Thread: Bitslicing and compression

  1. #1
    Member
    Join Date
    Jul 2013
    Location
    Stanford, California
    Posts
    24
    Thanks
    7
    Thanked 2 Times in 2 Posts

    Bitslicing and compression

    I'm wondering, for which compression algorithms could a bitslicing approach be used to achieve greater performance (when a lot of data is to be compressed in parallel)? Are any of the compression algorithms deterministic enough to do this? Can they be modeled as a series of bitwise logic operations? What about a core subset of those algorithms?

  2. #2
    Member biject.bwts's Avatar
    Join Date
    Jun 2008
    Location
    texas
    Posts
    449
    Thanks
    23
    Thanked 14 Times in 10 Posts

    Talking

    You can easily slice a file into 8 files bijectively and then compress each separately then combine them bijectively when done. However for most common files the compression likely to be worse. However I am sure for come types of files this could be quite good.

  3. #3
    Member
    Join Date
    Jun 2009
    Location
    Kraków, Poland
    Posts
    1,471
    Thanks
    26
    Thanked 120 Times in 94 Posts
    The general rule when designing data structures is to store together things that are used together. The lower level the more that rule is prevalent. Therefore it would be highly unusual for a file format to store unrelated bits in the same byte throughout the entire file.

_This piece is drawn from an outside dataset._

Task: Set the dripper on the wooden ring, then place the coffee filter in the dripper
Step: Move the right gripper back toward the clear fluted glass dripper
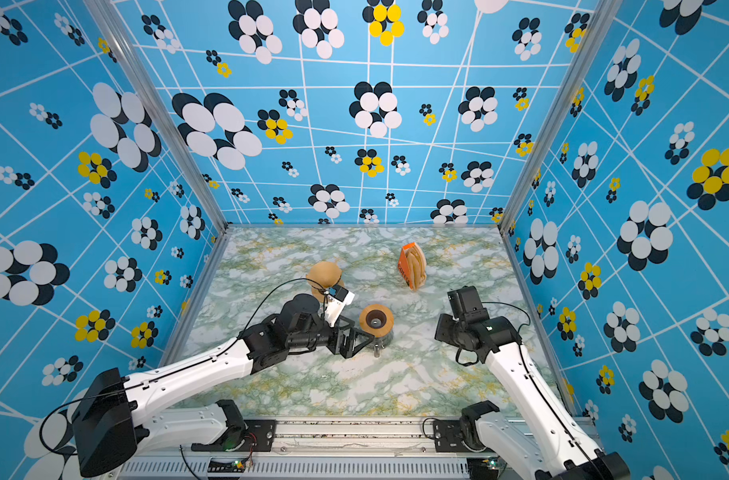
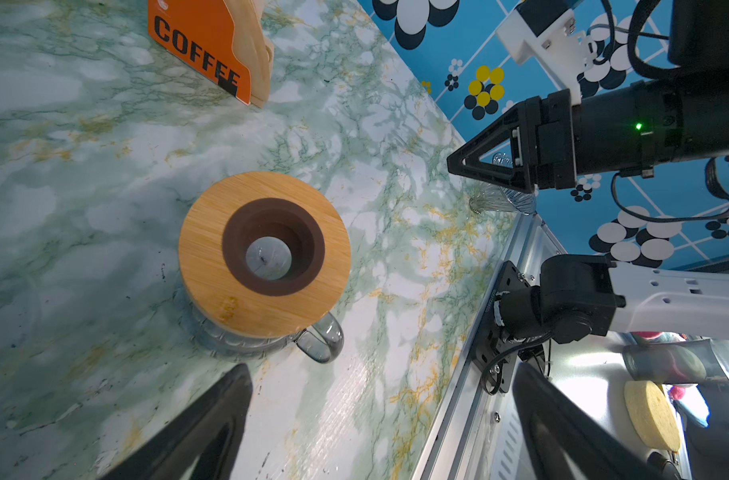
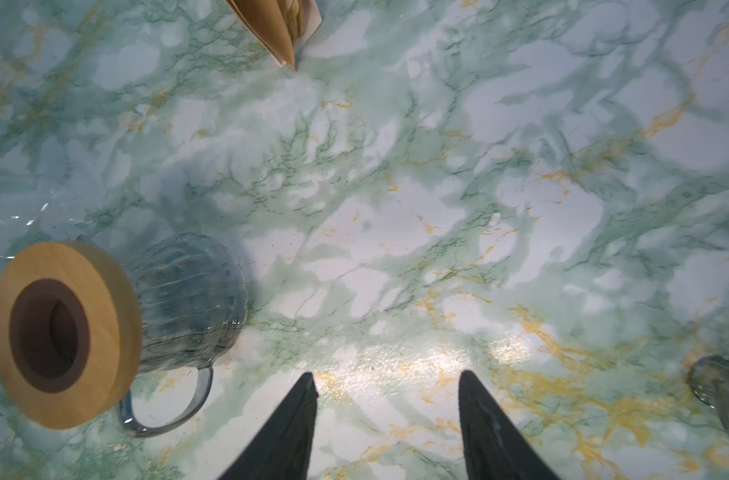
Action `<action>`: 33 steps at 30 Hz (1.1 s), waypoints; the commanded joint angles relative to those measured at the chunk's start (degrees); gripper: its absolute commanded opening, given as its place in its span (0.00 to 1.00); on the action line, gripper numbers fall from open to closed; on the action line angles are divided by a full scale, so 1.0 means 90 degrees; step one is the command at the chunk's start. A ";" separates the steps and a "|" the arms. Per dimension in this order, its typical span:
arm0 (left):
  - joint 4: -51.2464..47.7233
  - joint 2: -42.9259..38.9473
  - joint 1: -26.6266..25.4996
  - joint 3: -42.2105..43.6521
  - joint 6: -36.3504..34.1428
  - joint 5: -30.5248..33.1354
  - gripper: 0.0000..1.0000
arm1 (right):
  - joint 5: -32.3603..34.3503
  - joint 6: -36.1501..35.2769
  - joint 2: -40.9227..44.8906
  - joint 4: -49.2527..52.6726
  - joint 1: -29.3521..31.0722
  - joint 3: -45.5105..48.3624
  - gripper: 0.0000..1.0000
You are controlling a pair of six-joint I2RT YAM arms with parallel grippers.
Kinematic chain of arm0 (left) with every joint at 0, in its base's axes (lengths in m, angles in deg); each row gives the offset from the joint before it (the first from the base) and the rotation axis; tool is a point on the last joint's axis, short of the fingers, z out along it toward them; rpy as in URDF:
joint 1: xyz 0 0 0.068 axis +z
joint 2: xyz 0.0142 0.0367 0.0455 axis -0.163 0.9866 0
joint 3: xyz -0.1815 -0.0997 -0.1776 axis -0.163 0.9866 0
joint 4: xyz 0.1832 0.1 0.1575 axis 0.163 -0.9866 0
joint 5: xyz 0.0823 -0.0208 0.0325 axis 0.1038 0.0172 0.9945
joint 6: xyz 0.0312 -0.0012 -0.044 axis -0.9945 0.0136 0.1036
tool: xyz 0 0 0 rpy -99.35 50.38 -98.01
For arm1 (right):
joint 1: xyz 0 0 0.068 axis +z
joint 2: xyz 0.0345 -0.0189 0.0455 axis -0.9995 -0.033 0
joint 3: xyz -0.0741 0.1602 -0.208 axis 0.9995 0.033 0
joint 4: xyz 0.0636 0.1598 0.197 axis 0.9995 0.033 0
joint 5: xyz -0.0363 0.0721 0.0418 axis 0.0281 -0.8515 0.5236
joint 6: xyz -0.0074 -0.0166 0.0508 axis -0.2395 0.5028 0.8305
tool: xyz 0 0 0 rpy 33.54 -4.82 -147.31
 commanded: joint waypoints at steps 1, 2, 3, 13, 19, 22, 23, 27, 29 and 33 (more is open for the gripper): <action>0.0372 0.0102 -0.0048 -0.0154 -0.0098 -0.0198 0.99 | 0.0702 0.0053 -0.0003 0.0677 0.0039 -0.0280 0.57; 0.0437 0.0130 -0.0048 -0.0155 -0.0071 -0.0255 0.99 | 0.0796 0.0084 -0.0004 0.0766 0.0035 -0.0315 0.58; 0.0509 0.0149 -0.0049 -0.0136 -0.0043 -0.0300 0.99 | 0.0859 0.0112 0.0018 0.0827 0.0039 -0.0339 0.58; 0.0740 0.0174 -0.0048 -0.0061 -0.0076 -0.0380 0.99 | 0.1834 0.0809 0.0230 0.1709 0.0033 -0.0694 0.57; 0.0829 0.0110 -0.0048 0.0031 -0.0088 -0.0459 0.99 | 0.2158 0.1123 0.0276 0.2025 0.0033 -0.0794 0.58; 0.0840 0.0081 -0.0038 0.0051 -0.0116 -0.0487 0.99 | 0.2375 0.1328 0.0211 0.2171 0.0040 -0.0812 0.56; 0.0852 0.0067 -0.0043 0.0065 -0.0113 -0.0497 0.99 | 0.2480 0.1415 0.0157 0.2222 0.0033 -0.0813 0.56; 0.0945 0.0037 -0.0033 0.0119 -0.0100 -0.0535 0.99 | 0.2848 0.1763 -0.0093 0.2473 0.0015 -0.0881 0.51; 0.1000 0.0053 -0.0036 0.0148 -0.0093 -0.0561 0.99 | 0.3021 0.1947 -0.0140 0.2561 -0.0003 -0.0900 0.51; 0.1159 0.0048 -0.0028 0.0216 -0.0036 -0.0629 0.99 | 0.2968 0.2032 0.0060 0.2310 -0.0339 -0.0674 0.55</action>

    A much more sensible and widely used approach is just splitting the file/ stream into chunks and processing the chunks separately.

  4. #4
    Member
    Join Date
    Feb 2013
    Location
    San Diego
    Posts
    1,057
    Thanks
    54
    Thanked 71 Times in 55 Posts
    I'm not sure what the exact definition of bitslicing is, but it looks like it could be interpreted broadly as making use of SIMD. ANS can be done with SIMD. Naturally, each operation can't depend on the previous one -- so the model has to be stationary across each concurrent timestep. Then, you have to be able to aggregate the concurrent outputs into a stream. ANS produces output in discrete "packets" that you can interleave. People have done this -- see the ANS threads. I'm not sure how many examples of SIMD there are in compression. As Piotr said, you can make compression embarrassingly parallel by blocking the input, but that has implications that you may not want. The more interesting question is how you can parallelize and still get exactly what you want.
    Last edited by nburns; 12th April 2014 at 05:20.

  5. #5
    Programmer Bulat Ziganshin's Avatar
    Join Date
    Mar 2007
    Location
    Uzbekistan
    Posts
    4,497
    Thanks
    733
    Thanked 659 Times in 354 Posts
    if you mean jumpless operation that opens the door for SIMD, then it's a broad range of entropy coders (bitcoder, hufman, fse, arith) and at least one LZ-style thing - libssc. afaik some context modeling in paq can also employ SIMD. also, there is a CUDA ST8 sorter, it may be implemented with SIMD using scatter/gather commands

  6. #6
    Member
    Join Date
    Feb 2013
    Location
    San Diego
    Posts
    1,057
    Thanks
    54
    Thanked 71 Times in 55 Posts
    Quote Originally Posted by Bulat Ziganshin View Post
    if you mean jumpless operation that opens the door for SIMD, then it's a broad range of entropy coders (bitcoder, hufman, fse, arith) and at least one LZ-style thing - libssc. afaik some context modeling in paq can also employ SIMD. also, there is a CUDA ST8 sorter, it may be implemented with SIMD using scatter/gather commands
    I think it has more to do with dependencies between instructions. If one instruction depends on the result of a previous instruction, they have to be sequenced. For example, the arithmetic version of ANS is based on Horner's rule for computing a polynomial, so it's like this:

    Code:
    for(i=0; i<n; i++) {
       y = (y * x) + c[i]; 
    }
    Each iteration needs the value of y from the previous iteration. I don't think you can parallelize that. But if you rewrote it to compute the terms separately and add, there are opportunities for SIMD there, because the terms don't depend on each other.
    Last edited by nburns; 12th April 2014 at 14:25.

  7. #7
    Member
    Join Date
    Oct 2013
    Location
    Filling a much-needed gap in the literature
    Posts
    350
    Thanks
    177
    Thanked 49 Times in 35 Posts
    I was guessing that maybe bit-slicing meant doing radically SIMD-style style computation using bitwise ops on registers full of bits in parallel.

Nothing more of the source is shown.